WORK REQUEST.
Copy the data exactly from the line that contains "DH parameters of" through the line that contains "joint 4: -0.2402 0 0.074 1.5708", keeping both end lines and leaving out everything else.

-=-=-

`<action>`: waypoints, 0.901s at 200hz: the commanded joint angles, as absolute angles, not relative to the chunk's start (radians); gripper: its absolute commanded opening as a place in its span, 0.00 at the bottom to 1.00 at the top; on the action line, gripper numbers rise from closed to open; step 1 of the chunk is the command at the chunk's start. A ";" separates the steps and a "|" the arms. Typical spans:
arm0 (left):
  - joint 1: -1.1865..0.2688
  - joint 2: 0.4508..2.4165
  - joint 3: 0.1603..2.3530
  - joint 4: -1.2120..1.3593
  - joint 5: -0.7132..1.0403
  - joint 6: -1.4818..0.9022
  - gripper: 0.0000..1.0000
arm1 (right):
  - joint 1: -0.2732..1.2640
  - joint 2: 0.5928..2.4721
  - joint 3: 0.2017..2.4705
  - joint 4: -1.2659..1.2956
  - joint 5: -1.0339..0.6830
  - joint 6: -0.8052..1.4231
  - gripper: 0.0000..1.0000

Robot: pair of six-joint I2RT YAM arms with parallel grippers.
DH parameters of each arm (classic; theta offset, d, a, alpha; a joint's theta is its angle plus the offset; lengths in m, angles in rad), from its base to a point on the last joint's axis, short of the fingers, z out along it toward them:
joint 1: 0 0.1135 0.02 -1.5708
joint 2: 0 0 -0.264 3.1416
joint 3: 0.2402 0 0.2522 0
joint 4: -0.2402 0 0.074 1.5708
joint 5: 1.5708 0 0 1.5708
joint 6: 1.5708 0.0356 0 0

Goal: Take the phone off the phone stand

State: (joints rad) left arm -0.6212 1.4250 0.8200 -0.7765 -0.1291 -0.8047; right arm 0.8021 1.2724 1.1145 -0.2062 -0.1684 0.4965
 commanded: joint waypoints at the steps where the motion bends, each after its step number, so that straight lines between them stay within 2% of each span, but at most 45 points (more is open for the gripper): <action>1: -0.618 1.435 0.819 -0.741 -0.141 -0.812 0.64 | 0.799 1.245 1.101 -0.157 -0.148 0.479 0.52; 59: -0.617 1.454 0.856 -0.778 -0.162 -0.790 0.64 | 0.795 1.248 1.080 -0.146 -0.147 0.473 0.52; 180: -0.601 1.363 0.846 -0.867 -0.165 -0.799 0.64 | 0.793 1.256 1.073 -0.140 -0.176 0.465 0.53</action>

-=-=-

EXPECTED ANSWER.
DH parameters of each arm (classic; theta offset, d, a, alpha; a joint's theta is its angle plus the offset; lengths in m, angles in rad), from its base to a point on the last joint's axis, short of the fingers, z out along it toward them:
joint 1: 0 0.1135 0.02 -1.5708
joint 2: 0 0 -0.264 3.1416
joint 3: 0.2402 0 0.2522 0
joint 4: -0.2402 0 0.074 1.5708

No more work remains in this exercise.